##### Material provided #####

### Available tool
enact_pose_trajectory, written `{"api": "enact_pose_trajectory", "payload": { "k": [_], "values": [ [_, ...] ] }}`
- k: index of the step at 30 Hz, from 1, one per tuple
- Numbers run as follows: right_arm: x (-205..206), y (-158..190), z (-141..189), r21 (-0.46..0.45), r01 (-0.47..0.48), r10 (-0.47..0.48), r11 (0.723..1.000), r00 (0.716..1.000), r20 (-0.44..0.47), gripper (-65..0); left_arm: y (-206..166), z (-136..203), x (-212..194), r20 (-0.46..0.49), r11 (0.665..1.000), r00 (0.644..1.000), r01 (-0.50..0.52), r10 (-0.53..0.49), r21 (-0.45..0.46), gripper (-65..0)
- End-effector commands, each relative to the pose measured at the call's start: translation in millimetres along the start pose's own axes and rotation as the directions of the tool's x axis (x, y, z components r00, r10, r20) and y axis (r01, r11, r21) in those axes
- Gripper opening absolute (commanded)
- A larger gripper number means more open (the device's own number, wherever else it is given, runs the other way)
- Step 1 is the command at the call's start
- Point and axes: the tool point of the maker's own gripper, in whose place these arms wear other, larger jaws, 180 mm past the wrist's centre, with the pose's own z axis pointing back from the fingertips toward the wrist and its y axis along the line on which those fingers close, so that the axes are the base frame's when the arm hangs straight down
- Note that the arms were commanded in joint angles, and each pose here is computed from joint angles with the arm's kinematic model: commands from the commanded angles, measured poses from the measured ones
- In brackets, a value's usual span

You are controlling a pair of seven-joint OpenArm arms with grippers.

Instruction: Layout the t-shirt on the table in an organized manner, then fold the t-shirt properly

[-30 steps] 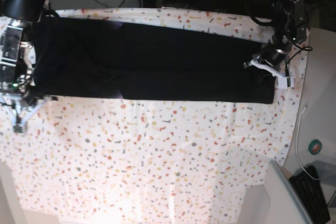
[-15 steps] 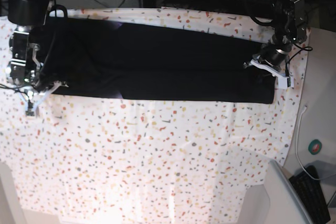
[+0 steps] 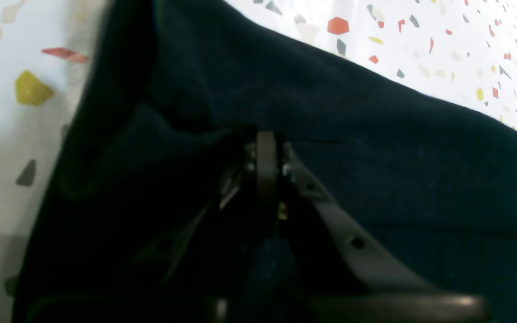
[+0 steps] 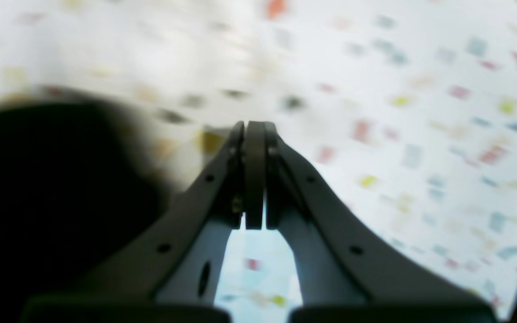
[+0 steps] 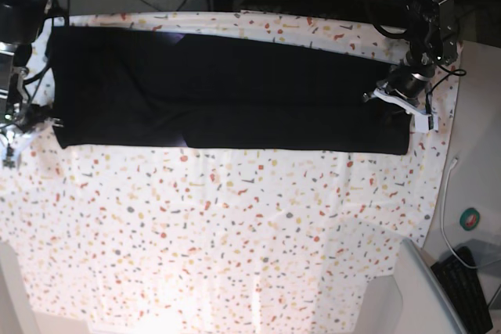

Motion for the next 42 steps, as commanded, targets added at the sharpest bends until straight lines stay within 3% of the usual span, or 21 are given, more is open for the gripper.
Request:
{"api": "enact_pose_trajectory", "payload": {
  "k": [1,7,11,13,20,24,29,34,42],
  "values": [
    [19,-11,4,-0.021,0.007,-0.006,1.000,0.999,0.051,-65.0,29,11,-43,-0.188,0.992,0.981,0.060,-0.039,0.108,-65.0],
    [38,-4,26,-0.021,0.004,-0.002,1.000,0.996,0.091,-65.0,28,11,-41,-0.184,0.993,0.982,0.061,-0.041,0.105,-65.0],
    [59,40,65,0.042,0.005,-0.013,0.999,0.981,0.193,-65.0,28,11,-41,-0.184,0.992,0.982,0.062,-0.042,0.106,-65.0],
    [64,63,69,0.085,0.008,-0.025,0.996,0.978,0.206,-65.0,28,11,-41,-0.184,0.992,0.982,0.062,-0.042,0.106,-65.0],
    [45,114,26,0.185,-0.015,0.002,0.983,0.997,0.072,-65.0,29,11,-43,-0.188,0.992,0.981,0.061,-0.040,0.107,-65.0],
    [38,105,16,0.169,-0.016,0.004,0.985,0.997,0.073,-65.0,30,11,-44,-0.191,0.992,0.981,0.060,-0.039,0.108,-65.0],
    [27,60,9,0.101,0.048,-0.053,0.994,0.997,0.049,-65.0,30,11,-45,-0.192,0.992,0.981,0.059,-0.038,0.109,-65.0],
    [21,19,3,0.036,0.051,-0.052,0.998,0.998,0.022,-65.0,30,11,-45,-0.192,0.992,0.981,0.059,-0.038,0.109,-65.0],
    [32,11,8,0.021,0.048,-0.049,0.999,0.997,0.055,-65.0,28,11,-40,-0.181,0.993,0.983,0.058,-0.038,0.105,-65.0]
  ]
}}
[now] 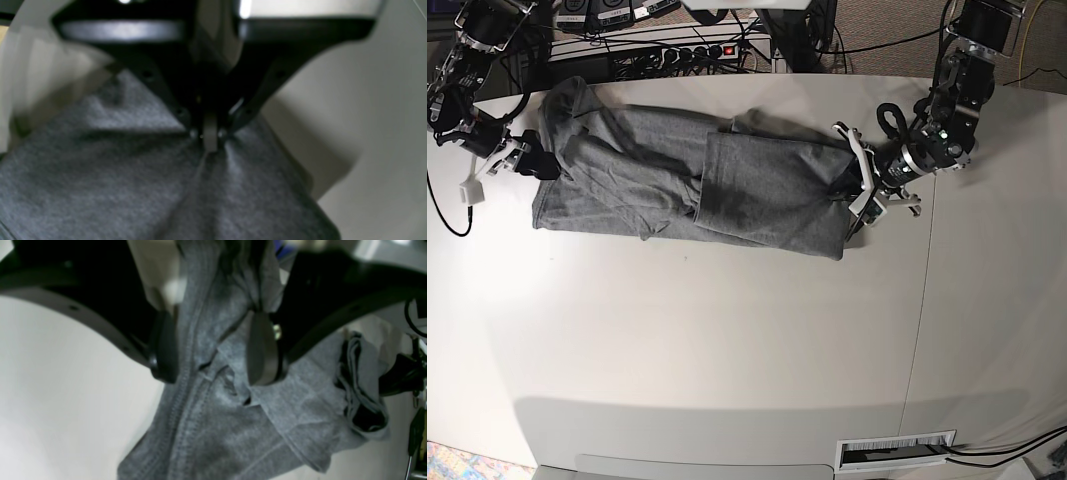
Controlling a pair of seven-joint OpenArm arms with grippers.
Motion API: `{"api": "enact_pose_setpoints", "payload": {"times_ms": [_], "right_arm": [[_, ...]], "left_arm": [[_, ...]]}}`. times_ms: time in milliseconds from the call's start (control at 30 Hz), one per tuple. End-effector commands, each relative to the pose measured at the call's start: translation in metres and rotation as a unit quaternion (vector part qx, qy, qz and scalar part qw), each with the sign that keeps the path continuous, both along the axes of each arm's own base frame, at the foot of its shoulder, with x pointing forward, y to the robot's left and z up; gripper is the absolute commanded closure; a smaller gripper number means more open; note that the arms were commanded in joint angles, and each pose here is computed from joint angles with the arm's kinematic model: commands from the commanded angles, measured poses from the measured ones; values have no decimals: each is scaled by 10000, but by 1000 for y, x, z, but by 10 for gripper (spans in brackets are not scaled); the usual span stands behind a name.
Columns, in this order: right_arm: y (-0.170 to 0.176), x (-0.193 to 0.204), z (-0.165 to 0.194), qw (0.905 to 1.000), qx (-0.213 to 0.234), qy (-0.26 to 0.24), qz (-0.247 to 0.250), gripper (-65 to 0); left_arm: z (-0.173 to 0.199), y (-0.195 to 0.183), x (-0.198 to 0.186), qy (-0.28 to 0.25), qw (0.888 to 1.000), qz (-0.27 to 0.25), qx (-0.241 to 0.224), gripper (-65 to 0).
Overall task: Fold the T-shirt properly
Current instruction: 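Grasp both ends of the folded bundle with both grippers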
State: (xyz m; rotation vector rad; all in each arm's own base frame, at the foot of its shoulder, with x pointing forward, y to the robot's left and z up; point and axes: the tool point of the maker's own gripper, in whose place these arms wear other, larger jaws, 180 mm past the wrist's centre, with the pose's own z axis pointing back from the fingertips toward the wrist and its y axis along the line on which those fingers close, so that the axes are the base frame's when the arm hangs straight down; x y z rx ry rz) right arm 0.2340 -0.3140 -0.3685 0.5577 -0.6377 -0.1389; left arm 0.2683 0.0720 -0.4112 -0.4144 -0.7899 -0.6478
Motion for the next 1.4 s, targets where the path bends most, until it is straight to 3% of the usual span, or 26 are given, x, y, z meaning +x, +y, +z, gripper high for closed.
{"api": "enact_pose_setpoints", "payload": {"times_ms": [0,100,233,767,833,933,967,1033,1133,1233,1367], "right_arm": [[-11,8,15,9997,-147,-207,-16,-348],[-16,3,7,9993,-371,-7,-14,-348],[-15,3,6,9994,-340,-37,-49,-348],[21,3,-13,9996,196,-87,-155,-343],[23,-2,-16,9998,199,53,-56,-254],[25,-2,-13,9996,288,11,-31,-29],[27,1,-8,9991,415,-112,-51,0],[31,9,5,9968,687,-409,-92,0],[29,21,20,9951,682,-703,-122,0],[29,35,45,9926,500,-1108,-11,0],[38,44,84,9859,-145,-1622,375,0]], "left_arm": [[-26,22,-17,440,9963,-78,731,0],[-26,22,-17,438,9963,-78,731,0],[-26,22,-17,437,9964,-77,726,0],[-26,18,-21,451,9963,-243,696,0],[-25,16,-23,453,9961,-340,677,0],[-25,16,-23,453,9961,-338,677,0],[-25,16,-23,454,9961,-337,672,0],[-24,14,-23,475,9966,-320,588,0],[-20,9,-23,533,9976,-272,336,0],[-17,3,-25,582,9978,-287,110,0],[-7,-15,-32,648,9957,-545,-368,0]]}}
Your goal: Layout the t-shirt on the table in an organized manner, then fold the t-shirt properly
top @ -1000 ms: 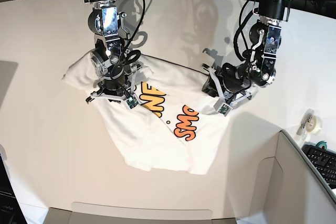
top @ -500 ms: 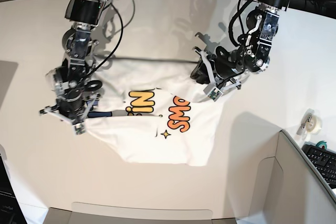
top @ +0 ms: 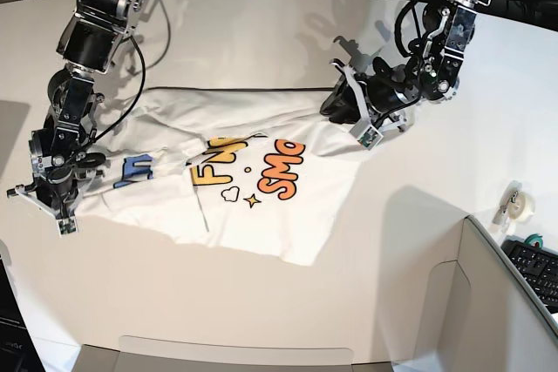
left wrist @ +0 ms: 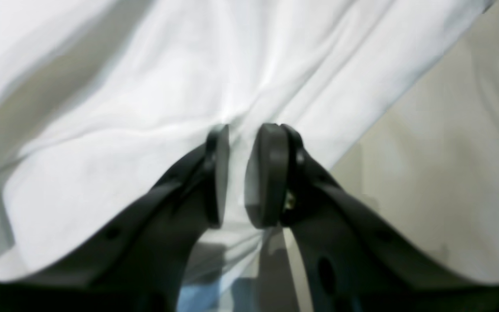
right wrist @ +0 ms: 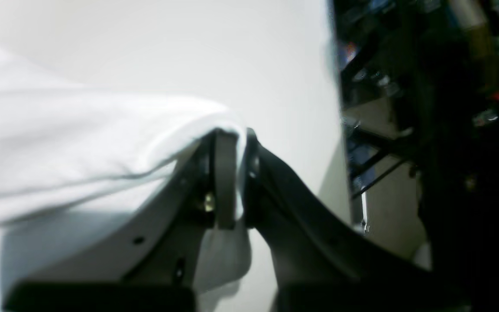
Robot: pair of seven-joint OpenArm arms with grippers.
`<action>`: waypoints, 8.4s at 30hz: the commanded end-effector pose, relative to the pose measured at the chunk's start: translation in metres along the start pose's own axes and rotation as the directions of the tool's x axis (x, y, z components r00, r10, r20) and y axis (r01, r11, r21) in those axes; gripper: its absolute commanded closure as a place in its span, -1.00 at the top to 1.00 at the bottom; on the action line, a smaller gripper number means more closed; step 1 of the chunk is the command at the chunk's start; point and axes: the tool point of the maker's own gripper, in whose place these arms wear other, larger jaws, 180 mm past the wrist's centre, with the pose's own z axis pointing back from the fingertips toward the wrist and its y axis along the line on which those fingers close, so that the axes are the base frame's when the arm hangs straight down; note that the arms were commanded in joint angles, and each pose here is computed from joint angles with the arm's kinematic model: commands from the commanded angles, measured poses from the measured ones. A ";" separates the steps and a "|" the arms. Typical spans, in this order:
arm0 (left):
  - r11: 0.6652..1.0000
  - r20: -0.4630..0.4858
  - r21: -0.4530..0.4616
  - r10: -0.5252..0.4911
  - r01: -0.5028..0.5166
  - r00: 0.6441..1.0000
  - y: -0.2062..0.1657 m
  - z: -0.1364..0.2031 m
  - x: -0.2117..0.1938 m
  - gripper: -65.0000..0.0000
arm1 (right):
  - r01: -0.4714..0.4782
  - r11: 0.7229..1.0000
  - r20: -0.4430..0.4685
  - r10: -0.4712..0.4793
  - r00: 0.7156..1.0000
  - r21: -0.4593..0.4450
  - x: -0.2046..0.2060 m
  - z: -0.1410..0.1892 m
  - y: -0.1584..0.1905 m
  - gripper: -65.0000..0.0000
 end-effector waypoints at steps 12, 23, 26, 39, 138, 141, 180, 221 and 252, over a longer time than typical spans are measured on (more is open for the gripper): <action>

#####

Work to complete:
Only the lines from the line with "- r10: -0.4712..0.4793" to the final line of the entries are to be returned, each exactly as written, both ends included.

Response to the task:
  - r10: -0.4712..0.4793
  - r00: 0.7156..1.0000
  - r21: -0.4593..0.4450
  - x: -0.2046..0.2060 m
  - z: -0.1410..0.1892 m
  - y: -0.1584..0.1905 m
  - gripper: -65.0000..0.0000
 end-effector waypoints at steps 12, 23, 26, 39, 138, 141, 180, 221 and 252, over a longer time than typical spans are measured on (more is open for the gripper): <action>

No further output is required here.